▸ DIRECTIONS
When you reach the line containing "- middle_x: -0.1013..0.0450" in the entries below, start writing out each line exactly, and stop after the line containing "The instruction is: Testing".
★ ★ ★ ★ ★
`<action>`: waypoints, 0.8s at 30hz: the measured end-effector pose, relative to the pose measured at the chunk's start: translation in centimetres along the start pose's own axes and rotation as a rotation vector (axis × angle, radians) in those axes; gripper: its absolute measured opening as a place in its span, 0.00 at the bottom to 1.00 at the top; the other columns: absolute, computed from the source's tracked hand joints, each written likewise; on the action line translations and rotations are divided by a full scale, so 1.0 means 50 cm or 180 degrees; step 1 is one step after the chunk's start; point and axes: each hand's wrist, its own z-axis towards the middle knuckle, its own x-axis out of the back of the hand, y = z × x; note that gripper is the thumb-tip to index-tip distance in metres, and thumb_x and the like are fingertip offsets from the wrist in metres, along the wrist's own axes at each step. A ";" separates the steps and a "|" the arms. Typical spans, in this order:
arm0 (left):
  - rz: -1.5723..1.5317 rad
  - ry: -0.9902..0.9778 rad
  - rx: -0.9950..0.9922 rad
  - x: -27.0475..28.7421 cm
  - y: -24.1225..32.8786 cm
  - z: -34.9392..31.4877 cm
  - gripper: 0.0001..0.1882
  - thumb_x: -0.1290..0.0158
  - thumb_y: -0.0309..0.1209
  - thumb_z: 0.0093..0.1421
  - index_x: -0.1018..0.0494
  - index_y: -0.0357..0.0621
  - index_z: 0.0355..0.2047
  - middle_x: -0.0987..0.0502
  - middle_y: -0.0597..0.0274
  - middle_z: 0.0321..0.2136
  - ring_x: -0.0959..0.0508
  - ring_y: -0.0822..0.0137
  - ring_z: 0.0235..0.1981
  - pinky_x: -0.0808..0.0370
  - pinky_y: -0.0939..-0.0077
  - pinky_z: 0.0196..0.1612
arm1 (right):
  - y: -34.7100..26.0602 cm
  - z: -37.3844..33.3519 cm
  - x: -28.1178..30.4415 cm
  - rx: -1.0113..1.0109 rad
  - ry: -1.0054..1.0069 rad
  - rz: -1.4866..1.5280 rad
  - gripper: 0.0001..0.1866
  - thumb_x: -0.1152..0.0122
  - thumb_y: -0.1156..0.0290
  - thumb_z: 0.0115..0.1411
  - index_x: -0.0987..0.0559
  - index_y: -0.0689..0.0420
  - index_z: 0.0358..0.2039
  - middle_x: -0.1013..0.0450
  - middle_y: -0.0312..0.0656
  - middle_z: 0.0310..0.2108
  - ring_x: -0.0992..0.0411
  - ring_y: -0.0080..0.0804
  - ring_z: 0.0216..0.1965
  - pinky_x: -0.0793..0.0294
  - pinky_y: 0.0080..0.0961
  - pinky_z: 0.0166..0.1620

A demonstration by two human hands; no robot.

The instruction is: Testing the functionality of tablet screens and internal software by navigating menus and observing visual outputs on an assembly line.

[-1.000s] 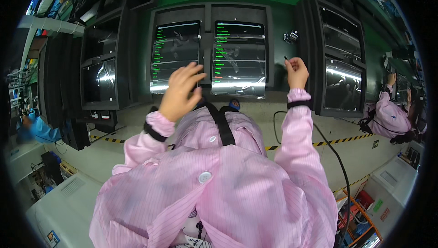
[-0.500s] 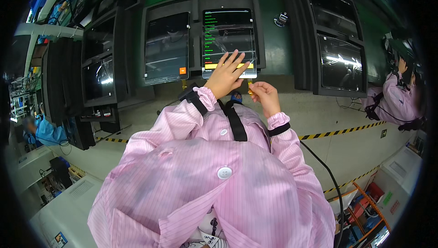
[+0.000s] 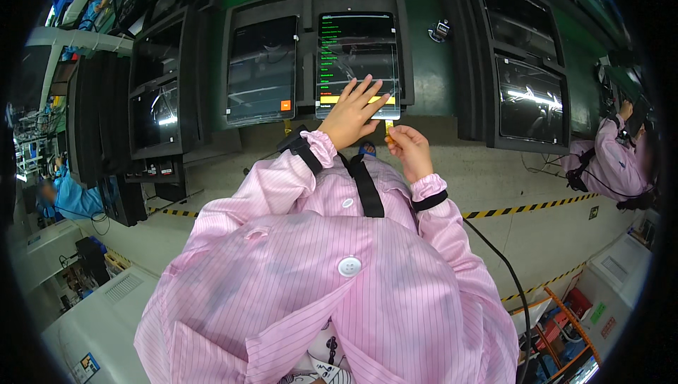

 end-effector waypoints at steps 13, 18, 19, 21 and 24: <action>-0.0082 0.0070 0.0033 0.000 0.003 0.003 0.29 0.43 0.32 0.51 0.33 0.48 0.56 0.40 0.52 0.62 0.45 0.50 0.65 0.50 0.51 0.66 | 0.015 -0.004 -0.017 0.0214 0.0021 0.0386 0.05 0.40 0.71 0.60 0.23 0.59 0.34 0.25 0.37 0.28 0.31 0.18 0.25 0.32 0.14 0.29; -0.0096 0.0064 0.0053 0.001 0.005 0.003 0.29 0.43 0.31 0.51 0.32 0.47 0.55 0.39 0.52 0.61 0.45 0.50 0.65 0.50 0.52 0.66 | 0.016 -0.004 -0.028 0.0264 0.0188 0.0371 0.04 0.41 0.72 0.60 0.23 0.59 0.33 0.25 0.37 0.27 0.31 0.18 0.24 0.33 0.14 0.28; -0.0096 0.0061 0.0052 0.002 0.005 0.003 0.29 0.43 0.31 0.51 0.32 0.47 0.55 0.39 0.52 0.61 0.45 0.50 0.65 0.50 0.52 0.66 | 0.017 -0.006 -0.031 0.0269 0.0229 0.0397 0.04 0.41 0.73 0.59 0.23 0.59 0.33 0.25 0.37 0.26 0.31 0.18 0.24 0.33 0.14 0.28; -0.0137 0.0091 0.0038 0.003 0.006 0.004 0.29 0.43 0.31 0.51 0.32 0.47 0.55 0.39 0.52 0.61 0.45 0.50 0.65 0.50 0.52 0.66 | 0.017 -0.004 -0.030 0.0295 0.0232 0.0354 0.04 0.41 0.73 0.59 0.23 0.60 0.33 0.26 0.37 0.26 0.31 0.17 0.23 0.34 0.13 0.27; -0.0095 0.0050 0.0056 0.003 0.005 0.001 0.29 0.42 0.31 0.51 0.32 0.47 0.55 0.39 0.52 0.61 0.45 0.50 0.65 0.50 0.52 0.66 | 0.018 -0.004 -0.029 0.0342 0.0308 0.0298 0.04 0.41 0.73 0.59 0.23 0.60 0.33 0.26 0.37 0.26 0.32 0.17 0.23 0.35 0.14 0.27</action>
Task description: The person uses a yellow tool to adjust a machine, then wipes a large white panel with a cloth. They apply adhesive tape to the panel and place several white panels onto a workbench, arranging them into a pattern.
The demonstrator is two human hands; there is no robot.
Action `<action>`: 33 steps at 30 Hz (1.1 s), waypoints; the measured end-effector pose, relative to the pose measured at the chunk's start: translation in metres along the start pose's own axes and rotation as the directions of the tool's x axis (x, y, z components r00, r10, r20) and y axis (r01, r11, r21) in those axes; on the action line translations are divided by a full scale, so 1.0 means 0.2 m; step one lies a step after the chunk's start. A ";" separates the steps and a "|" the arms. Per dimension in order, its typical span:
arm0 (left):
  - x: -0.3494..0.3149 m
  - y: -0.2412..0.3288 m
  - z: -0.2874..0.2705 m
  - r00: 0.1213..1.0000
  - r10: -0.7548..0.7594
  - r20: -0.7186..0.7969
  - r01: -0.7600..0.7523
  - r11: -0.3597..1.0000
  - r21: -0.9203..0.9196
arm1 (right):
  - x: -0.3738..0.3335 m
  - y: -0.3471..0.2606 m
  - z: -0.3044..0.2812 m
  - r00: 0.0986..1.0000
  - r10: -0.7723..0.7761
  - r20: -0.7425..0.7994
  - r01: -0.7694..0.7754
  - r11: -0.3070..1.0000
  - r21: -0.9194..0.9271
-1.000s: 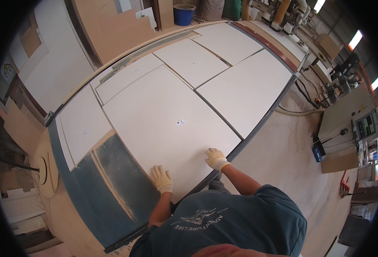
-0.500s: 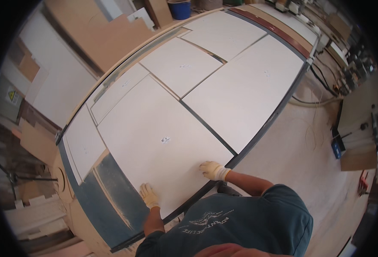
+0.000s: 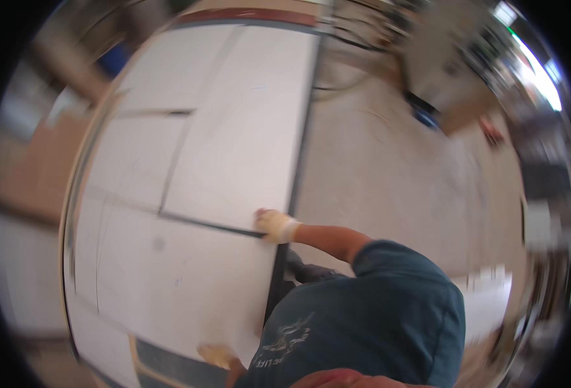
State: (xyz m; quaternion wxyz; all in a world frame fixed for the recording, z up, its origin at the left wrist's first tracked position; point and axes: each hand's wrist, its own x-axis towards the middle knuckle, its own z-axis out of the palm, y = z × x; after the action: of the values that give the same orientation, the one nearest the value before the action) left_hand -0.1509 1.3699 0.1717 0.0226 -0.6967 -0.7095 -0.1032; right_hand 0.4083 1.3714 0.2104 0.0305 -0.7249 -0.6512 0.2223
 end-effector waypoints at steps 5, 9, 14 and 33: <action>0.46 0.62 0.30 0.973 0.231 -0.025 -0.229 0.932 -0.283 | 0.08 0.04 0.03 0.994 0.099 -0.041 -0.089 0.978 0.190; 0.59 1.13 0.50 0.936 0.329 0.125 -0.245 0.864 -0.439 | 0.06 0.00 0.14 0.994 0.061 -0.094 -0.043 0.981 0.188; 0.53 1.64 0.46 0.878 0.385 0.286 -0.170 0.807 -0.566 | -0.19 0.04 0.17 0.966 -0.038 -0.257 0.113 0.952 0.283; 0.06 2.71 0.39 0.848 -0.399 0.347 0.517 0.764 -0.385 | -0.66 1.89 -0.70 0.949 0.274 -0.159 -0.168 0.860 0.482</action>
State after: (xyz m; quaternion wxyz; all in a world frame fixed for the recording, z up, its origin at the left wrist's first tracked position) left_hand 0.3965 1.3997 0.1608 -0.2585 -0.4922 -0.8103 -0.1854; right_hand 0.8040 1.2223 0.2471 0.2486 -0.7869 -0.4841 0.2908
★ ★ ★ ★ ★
▸ RESPONSE AREA
  - middle_x: -0.1013..0.0450
  - middle_y: -0.0312..0.0656
  - middle_z: 0.0310..0.2108
  - ring_x: -0.0992..0.0411
  - ring_y: -0.0080..0.0804
  - ring_z: 0.0216..0.1965
  - pinky_x: -0.0793..0.0294
  - pinky_y: 0.0080..0.0961
  - pinky_z: 0.0166..0.1620

A demonstration by two human hands; no robot.

The instruction is: Testing the functionality of tablet screens and internal software by navigating menus and observing visual outputs on an assembly line.

Nothing further is needed to complete this exercise.